Last week, we had envisaged a strong IIP growth in June’18 based on a robust growth achieved by the eight core sectors which have a combined weight of 40.2% in IIP released earlier in the month.
Last week, we had envisaged a strong IIP growth in June’18 based on a robust growth achieved by the eight core sectors (crude oil, refinery products, coal, cement, steel, fertiliser, electricity, natural gas) which have a combined weight of 40.2% in IIP released earlier in the month. The growth rate of index of industrial production (IIP) at 7.0% in June firmly establishes the assumption.

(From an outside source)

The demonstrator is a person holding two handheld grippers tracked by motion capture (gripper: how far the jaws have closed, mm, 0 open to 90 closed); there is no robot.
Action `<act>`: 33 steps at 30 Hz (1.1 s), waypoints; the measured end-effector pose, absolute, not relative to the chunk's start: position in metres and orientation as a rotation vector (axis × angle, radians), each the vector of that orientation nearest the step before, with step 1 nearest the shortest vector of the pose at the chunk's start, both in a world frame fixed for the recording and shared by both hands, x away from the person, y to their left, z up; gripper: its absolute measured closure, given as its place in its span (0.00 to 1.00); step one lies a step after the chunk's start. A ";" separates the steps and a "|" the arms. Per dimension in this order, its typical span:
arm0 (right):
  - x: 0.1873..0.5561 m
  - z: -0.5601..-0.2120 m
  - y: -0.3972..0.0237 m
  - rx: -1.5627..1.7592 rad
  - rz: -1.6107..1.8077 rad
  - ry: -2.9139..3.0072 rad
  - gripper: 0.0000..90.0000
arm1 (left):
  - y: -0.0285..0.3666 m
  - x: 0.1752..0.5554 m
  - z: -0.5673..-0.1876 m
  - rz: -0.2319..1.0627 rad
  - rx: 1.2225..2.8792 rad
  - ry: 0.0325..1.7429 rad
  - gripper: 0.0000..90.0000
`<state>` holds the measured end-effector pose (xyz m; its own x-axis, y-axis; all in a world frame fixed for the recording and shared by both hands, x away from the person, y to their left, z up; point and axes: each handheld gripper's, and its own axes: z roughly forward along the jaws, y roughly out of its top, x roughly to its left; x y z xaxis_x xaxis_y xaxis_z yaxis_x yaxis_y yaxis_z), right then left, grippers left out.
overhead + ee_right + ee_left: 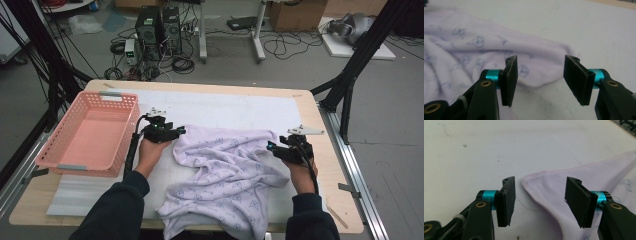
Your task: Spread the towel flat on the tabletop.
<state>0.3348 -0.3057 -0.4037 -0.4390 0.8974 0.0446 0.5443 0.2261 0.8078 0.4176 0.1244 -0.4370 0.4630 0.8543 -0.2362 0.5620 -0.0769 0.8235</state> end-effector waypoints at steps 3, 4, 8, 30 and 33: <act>0.321 -0.411 -0.306 1.331 1.133 2.065 0.49 | 0.113 0.419 -0.452 0.353 1.857 1.221 0.43; 0.320 -0.413 -0.306 1.332 1.125 2.081 0.49 | 0.108 0.417 -0.452 0.397 1.895 1.185 0.40; 0.318 -0.412 -0.307 1.333 1.118 2.076 0.49 | 0.095 0.411 -0.451 0.465 1.982 1.076 0.54; 0.323 -0.424 -0.297 1.320 1.091 2.114 0.49 | 0.169 0.430 -0.448 0.427 1.581 1.435 0.56; 0.323 -0.426 -0.301 1.339 1.085 2.087 0.49 | 0.170 0.423 -0.443 0.420 1.588 1.389 0.49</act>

It augers well for the steel sector that the pattern of industrial growth that is visible in the first quarter of the current fiscal is inclined towards steel intensive sub-segments. For instance, the sound manufacturing growth at 6.6% in June and 5.4% in the quarter ending June had been primarily contributed by the manufacture of motor vehicles, trailers and semi-trailers (weights: 4.86), achieving a monthly growth of 20.5% (21.6% in the quarter); the manufacture of other transports (rail coaches and wagons, ships, aircraft, etc, with wt. of 1.78) having a monthly growth of 15.6% (12.2% in the quarter); the manufacture of fabricated metals (wt.2.65) having a monthly growth of 11.9% (11.4% growth in the quarter); the manufacture of machinery and equipment (wt: 4.77), attaining a monthly growth of 7.7% (5.2% in the quarter); the manufacture of furniture (wt.0.13) with a monthly growth of 10.6% (10.5% in the quarter). These monthly growth rates are truly significant. It may be mentioned that while the production of SS utensils grew as high as 107.5%, the production of commercial vehicles rose 44% during the month; the output of small transformers went up 4.6%.
From usage-based classification, it is observed that capital goods segment (heavy machineries and equipment) went up 9.6%, infrastructure and construction segment by 8.5% and consumer durable segment by 13.1%. All these are good indicators of industrial growth. The non-food credit growth in the quarter also saw a reasonably good growth. The upward movement of Sensex in the recent period is another indicator for the good fortunes of the innumerable groups of small and medium-sized enterprises across the segments.
The above mentioned growth in the segments is a signal for industrial revival in the country after languishing (2-3% growth) for a sufficiently long period in FY18. As most of these segments owe their near-revival from the orders from infrastructure and construction sectors, the steel industry feels assured of a steady growth in demand. It is necessary that in the medium- and long-term perspectives, the current state of the industry is sustained. The underlying risk factors, however, need not distract the industry from attempting to look for easy solutions.
The first and foremost obvious question is of enhancing capex, specifically in the building of infrastructure. Based on the limited data on the investment front, it is surmised fixed capital formation as a percentage of GDP has improved albeit marginally from the ever-stagnant level of 28.5% for the past three years and has taken it to 29.1% of GDP during the last quarter of FY18. The first stage of Bharatmala programme, a component of National Highways Authority of India (NHAI) projects, has commenced but it remains to be seen if the same can maintain the tempo of activities it has exhibited in the recent past. The second important caveat relates to the flow of private investment (household as well as corporate), especially in sectors like affordable housing (AH), civil aviation and ports. AH has been given a new leaf with the recent policy announcement, making it attractive for higher flow of investment from private sector. The scheme needs a geographical extension by exploring new areas. The raising of repo rate by the Reserve Bank of India (RBI) has prompted some of the financial institutions to reconsider the sops being contemplated in the case of housing loans.
The third issue concerns investment for capacity building in metals and mining areas. While brownfield expansion is rejuvenated with latest acquisitions in Bhushan Steel, Monnet Ispat and Electrotherm — which would be followed by Bhushan Steel and Power, and Essar Steel — would bring in fresh investment, greenfield expansion may take a few more months to commence. Issues on mining are lease agreements and extensions, and rising mining costs that need quick solution.
The last issue is duty hikes on steel and aluminium by the US. It has jeopardised the global trade with frequent announcement of retaliatory tariffs and quota regime by China, the US, Turkey and Vietnam and safeguard investigations by EU. The diverted steel exports from the US by the European Union, Japan, South Korea and China into India have emerged as a stiff challenge to domestic producers to retain their market share and thereby undermining their efforts for capacity-building. Taking advantage of zero duty of Regional Comprehensive Economic Partnership agreements and the duty hike by the US for imports from China, Vietnam and Taiwan, the increase in steel imports from Japan, Korea and China to India is almost matching with the decline in exports to the US. During April-July, India has turned into net importer by 0.56 million tonnes.